Debrucemo-nos sobre o direito ao descanso compensatório que encontra fundamento na prestação de trabalho, para além do seu período normal ou durante o período de descanso (noturno ou semanal) do trabalhador ou ainda, em dia feriado.
Tal direito retira-se da alínea d) do n.º 1 do artigo 59.º da Constituição, e tem como objetivo compensar o trabalhador pelo trabalho realizado nesses termos e garantir-lhe, assim, as condições necessárias à sua plena recuperação física e psíquica.
É dado assente que os profissionais de saúde têm de prestar a sua atividade para além do seu período normal de trabalho, e na maioria dos casos tal revela-se indispensável para assegurar o normal funcionamento dos vários serviços e unidades hospitalares, 24 horas sobre 24 horas, ao longo dos 7 dias da semana e dos 365 dias do ano, dando assim origem ao direito ao descanso compensatório.
O descanso compensatório assume assim uma relevância acrescida junto dos profissionais de saúde.
Propomo-nos ainda alterar os valores correspondentes às remunerações das horas de qualidade, recuperando o disposto no Decreto – Lei nº 62/79, de 30 de março em consonância com o tipo de trabalho prestado.

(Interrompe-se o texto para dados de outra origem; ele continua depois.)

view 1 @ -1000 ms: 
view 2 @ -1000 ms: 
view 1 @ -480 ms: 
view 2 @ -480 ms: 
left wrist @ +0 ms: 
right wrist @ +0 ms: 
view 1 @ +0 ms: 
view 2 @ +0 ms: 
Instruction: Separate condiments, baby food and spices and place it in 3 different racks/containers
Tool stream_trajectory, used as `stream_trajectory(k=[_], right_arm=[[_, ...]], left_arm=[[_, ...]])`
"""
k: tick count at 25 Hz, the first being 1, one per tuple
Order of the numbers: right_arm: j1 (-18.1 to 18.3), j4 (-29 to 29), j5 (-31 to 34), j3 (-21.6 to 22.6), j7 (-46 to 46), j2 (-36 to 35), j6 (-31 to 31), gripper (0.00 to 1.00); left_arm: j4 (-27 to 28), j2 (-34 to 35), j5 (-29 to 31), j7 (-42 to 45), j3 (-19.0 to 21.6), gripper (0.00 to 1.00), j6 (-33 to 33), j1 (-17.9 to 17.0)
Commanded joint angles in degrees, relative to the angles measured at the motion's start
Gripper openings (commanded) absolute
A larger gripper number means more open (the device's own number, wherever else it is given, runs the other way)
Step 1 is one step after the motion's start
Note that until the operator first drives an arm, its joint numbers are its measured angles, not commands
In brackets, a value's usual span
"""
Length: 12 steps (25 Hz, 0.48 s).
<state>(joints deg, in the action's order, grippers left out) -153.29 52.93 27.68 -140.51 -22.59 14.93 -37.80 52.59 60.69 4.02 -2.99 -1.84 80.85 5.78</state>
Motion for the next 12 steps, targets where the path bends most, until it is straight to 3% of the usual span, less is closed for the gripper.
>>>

Assim, ao abrigo das disposições legais e regimentais aplicáveis o Grupo Parlamentar do PCP apresenta o seguinte Projecto de Lei:
Artigo 1º
Manutenção do pagamento das horas de qualidade aos profissionais de saúde
A presente lei garante o pagamento das horas de qualidade aos profissionais de saúde, e procede à alteração de regimes de trabalho no âmbito do Serviço Nacional de Saúde, aplicando-se a todos os profissionais de saúde que, independentemente da modalidade contratual exerçam funções nos estabelecimentos do Serviço Nacional de Saúde, nos termos da Tabela Anexa que faz parte da presente lei.
Artigo 2.º
Alteração ao Decreto- Lei n.º 62/79, de 30 de março
São alterados os artigos 7.º, 13.º do Decreto-Lei n.º 62/79, de 30 de março, que passam a ter a seguinte redação:
«Artigo 7.º
1 – […]
2 – Entende-se por trabalho extraordinário o que ultrapassa o número de horas de trabalho semanal normal a que o trabalhador está obrigado.
3 – […]
4 – […]
5 – […]
6 – […]
7 – […]
«Artigo 13.º
1 – […]
2 – A prestação de trabalho em dia de descanso compensatório confere ao trabalhador um acréscimo remuneratório não inferior a 100%.
3 – (anterior nº 2)
Artigo 3º
Entrada em vigor
A presente lei entra em vigor no dia seguinte à sua publicação.
Assembleia da República, em 10 de julho de 2014
Tabela Anexa:
Trabalho
normal Trabalho extraordinário
Trabalho diurno em dias úteis R (a) 1,25 R- Primeira hora
1,5 R-Horas seguintes
Trabalho noturno em dias úteis 1,5 R 1,75 R- Primeira hora
2R- Horas seguintes
Trabalho diurno aos sábados depois das 13 horas, domingos, feriados e dias de descanso semanal 1,5 R 1,75 R- Primeira hora
2R- Horas seguintes
Trabalho noturno aos sábados depois das 20 horas, domingos, feriados e dias de descanso semanal 2R 2,25 R - Primeira hora
2,5R - Horas seguintes
(a) O valor R corresponde ao valor hora calculado para a hora de trabalho normal diurno em dias úteis, com base nos termos legais, e apenas para efeitos do cálculo dos suplementos.